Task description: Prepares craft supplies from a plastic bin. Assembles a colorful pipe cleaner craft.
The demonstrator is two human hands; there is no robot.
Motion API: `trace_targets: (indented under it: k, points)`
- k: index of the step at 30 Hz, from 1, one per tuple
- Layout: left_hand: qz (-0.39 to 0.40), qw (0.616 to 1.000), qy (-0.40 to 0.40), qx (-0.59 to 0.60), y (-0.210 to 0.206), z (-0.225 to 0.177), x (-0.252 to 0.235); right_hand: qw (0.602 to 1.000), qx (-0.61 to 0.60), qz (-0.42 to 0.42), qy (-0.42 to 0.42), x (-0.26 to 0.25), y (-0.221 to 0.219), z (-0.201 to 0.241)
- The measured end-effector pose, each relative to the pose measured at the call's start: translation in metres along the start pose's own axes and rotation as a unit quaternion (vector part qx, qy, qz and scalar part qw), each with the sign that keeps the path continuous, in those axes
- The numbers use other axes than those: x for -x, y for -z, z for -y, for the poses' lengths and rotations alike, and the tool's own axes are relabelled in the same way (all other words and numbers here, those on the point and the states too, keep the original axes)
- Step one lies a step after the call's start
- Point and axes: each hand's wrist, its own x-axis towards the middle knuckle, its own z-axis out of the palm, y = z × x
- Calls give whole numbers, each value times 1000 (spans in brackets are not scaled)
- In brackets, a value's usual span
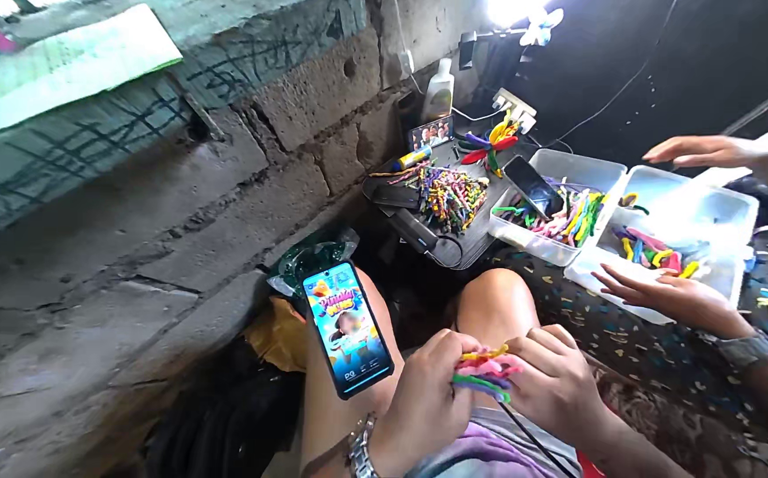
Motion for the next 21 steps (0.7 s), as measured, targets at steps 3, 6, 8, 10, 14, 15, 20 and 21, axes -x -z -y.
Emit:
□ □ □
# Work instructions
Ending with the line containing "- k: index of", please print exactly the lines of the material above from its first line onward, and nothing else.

# Expected answer
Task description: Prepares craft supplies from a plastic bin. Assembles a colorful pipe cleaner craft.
The demonstrator is two human hands; there is no robot.
Motion API: `trace_targets: (indented under it: k, points)`
- k: index of the step at 30 Hz, from 1, one per tuple

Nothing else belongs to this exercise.